Emily CARR
Born in British Columbia of English parents, the artist studied in San Francisco, Westminster School of Art in London, Concarneau, Atelier Colarossi in Paris, at St Ives under Julius OLSSON, and at the Herkomer School in Bushey. The final 18 months of her sojourn in Britain (1899-1904) were spent in a sanatarium due to the decline in her health which began before her arrival in St Ives.
Olsson was not sympathetic to her need to avoid wind and glare on the beach, but in Algernon Mayow TALMAGE she found a mentor who understood the urges she demonstrated toward shade and forests: she painted in Tregenna Woods, a turning point in her artistic history.

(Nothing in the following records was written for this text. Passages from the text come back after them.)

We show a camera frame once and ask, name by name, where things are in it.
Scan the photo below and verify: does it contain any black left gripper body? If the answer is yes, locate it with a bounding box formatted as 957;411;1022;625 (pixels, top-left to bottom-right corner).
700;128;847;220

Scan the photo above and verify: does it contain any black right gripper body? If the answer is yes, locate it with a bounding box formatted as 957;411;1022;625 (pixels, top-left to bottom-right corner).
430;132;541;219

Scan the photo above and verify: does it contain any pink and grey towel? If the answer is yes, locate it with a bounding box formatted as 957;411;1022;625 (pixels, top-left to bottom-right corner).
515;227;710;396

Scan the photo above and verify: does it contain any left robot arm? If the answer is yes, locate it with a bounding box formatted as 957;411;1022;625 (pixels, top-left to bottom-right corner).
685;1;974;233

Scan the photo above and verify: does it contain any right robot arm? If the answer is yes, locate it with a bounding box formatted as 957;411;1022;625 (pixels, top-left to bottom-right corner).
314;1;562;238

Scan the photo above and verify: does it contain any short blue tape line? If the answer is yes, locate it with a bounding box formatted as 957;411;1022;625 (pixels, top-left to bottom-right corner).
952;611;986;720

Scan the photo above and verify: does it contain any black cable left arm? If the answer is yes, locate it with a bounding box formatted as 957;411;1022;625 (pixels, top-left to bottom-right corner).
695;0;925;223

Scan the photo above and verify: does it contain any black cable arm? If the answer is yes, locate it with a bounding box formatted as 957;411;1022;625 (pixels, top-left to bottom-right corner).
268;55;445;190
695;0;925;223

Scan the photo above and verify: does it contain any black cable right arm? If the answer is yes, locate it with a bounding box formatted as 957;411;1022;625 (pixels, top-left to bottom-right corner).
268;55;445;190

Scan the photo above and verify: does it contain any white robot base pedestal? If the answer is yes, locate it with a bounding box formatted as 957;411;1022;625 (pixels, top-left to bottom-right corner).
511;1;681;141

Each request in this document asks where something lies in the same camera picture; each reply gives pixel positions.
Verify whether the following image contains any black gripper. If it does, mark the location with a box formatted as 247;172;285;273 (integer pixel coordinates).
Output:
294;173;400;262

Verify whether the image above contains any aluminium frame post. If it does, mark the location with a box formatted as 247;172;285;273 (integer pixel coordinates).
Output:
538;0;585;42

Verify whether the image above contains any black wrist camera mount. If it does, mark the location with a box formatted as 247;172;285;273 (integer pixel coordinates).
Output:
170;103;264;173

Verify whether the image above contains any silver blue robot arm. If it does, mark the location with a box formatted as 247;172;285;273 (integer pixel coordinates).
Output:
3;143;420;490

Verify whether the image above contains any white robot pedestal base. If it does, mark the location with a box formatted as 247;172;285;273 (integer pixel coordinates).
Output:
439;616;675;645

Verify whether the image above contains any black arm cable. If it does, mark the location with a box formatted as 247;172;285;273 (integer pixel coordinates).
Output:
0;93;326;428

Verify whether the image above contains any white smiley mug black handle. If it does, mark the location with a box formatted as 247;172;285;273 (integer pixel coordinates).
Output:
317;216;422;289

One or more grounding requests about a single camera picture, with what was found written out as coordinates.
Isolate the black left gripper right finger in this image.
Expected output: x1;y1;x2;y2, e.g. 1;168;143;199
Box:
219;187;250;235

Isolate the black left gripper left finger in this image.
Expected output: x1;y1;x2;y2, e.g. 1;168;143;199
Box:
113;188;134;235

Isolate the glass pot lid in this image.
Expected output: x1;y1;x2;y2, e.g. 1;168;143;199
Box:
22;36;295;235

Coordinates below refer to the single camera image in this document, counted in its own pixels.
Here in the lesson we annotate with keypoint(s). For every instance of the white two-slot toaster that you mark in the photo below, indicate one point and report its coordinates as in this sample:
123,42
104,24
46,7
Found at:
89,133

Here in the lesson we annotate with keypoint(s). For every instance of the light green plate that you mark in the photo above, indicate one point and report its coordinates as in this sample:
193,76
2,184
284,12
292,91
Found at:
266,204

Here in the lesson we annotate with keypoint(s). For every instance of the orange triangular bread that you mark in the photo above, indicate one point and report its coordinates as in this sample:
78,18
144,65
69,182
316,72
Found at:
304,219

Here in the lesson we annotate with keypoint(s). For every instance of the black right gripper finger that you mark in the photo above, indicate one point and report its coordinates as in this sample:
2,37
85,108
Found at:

Anecdotal information about her 'guardianship' over another artist, Harold Milford NORSWORTHY, looking after him for his anxious mother and including him in cartoon sketches that Tovey (2009) reprints in his chapter on 'Student Life in the Colony' (p259), makes for amusing reading.
Her special friend in St Ives was Hilda FEARON. Virtually nothing remains of her British work except for sketchbooks, and she began to write about the forest landscape and fishing villages of the Canadian West after illness curtailed her painting.
media
Painter of landscapes, portraits and domestic interiors; teacher, writer
works and access
Works include: Mellow (1892); Indian Canoes in the Harbour (c1893); Emily (1898); Untitled (1910); Autumn in France efflame; House Front, Gold Harbour (c1912); Along the cliff ; Above the Gravel Pit (1936); Indian church (1929); Grey (1929); Blundern Harbour (1930); Indian Church (1929); The Little Pine (1931); Forest, British Columbia (1931)
references
Gaze (1997) Dictionary of Women Artists
Hardie (2009) Artists in Newlyn and West Cornwall (p318)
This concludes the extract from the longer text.